Response to Intervention


IPS Mamzar is a fully inclusive school and its policies and processes are designed to support the needs of all learners. The school use the Response to intervention (RTI) process, which is a Multi-Tiered System of Support (MTSS), used by educators to help students who are struggling with a skill or lesson; Upon identification of a learners’ need of additional support, he or she is placed in specific academic programs that target their individual needs. The school has a variety of academic programs that support learners in language development, literacy, numeracy, and also Special Educational needs. Professional learning teams develop individualized learning programs for students following a tiered system of support. Every teacher will use interventions (a set of teaching procedures) with any (RTI) student to help them succeed in the classroom—it’s not just for children with special needs or a learning disability. If a student is struggling, his or her teacher will use test scores and other measures of progress to choose a researched and proven intervention suited to help the child learn. If a child does not respond to the initial interventions, more focused interventions are used to help the child master the skill.

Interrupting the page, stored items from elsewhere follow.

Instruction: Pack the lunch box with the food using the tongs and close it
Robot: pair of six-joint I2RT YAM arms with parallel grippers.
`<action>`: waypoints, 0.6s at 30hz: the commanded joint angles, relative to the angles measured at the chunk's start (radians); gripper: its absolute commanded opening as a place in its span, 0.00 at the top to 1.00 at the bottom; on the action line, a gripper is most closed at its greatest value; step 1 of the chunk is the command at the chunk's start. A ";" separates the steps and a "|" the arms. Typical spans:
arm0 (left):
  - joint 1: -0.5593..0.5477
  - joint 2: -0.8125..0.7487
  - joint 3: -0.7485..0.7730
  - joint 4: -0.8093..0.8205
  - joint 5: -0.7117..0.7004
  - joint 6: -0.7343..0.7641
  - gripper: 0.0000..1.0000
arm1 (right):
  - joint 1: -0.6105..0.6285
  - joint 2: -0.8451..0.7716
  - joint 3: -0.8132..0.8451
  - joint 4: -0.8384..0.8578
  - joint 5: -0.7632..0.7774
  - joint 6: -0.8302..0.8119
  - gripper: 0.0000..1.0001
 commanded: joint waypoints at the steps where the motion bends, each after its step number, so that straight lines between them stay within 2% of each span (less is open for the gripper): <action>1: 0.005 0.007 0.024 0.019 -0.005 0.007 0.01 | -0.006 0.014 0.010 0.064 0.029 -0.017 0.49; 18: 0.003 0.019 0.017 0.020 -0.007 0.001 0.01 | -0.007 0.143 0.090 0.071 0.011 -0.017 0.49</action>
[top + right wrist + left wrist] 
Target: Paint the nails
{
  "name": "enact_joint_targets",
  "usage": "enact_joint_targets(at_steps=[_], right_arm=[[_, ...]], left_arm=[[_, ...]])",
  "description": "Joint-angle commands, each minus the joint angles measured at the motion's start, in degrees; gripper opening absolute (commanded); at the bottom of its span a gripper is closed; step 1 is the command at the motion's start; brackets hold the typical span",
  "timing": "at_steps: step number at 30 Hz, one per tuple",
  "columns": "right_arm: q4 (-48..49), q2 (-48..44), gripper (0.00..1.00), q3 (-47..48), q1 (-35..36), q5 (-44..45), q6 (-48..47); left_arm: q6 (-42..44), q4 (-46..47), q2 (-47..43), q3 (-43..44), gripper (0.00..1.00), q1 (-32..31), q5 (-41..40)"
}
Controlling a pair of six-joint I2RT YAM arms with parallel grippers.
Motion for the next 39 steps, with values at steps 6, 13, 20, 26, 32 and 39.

RTI strategies address both learning and behavior.
To help you picture RTI, think of the RTI framework as a pyramid. Our RTI program is divided into three sections: Tier 1, Tier 2, and Tier 3 at the top. Movement between sections is determined by a student’s response to certain interventions. Supports within the RTI tiers are cumulative, which means learners will continue to receive grade level lessons, with additional time, or remedial support.  About 80 percent of students and the most commonly used teaching strategies and interventions are found in the base section of the pyramid. This section is called Tier 1 or the primary level of prevention (of failure). Tier 2 or the secondary level of prevention is in the middle section of the pyramid. Here, the students receive additional time and more intensive interventions because the students are considered to be at a greater risk. About 15 percent of students will be in this section at any given time.  Only about 5 percent of students are in Tier 3, or the tertiary level of prevention, at the top of the pyramid. Here, students receive the most intense and consistent interventions. Students in this tier, who do not respond to intervention at Tier 2, may be referred for more evaluative assessmetns. Although Special education is associated with this tier, not all children in this tier are in a special education program.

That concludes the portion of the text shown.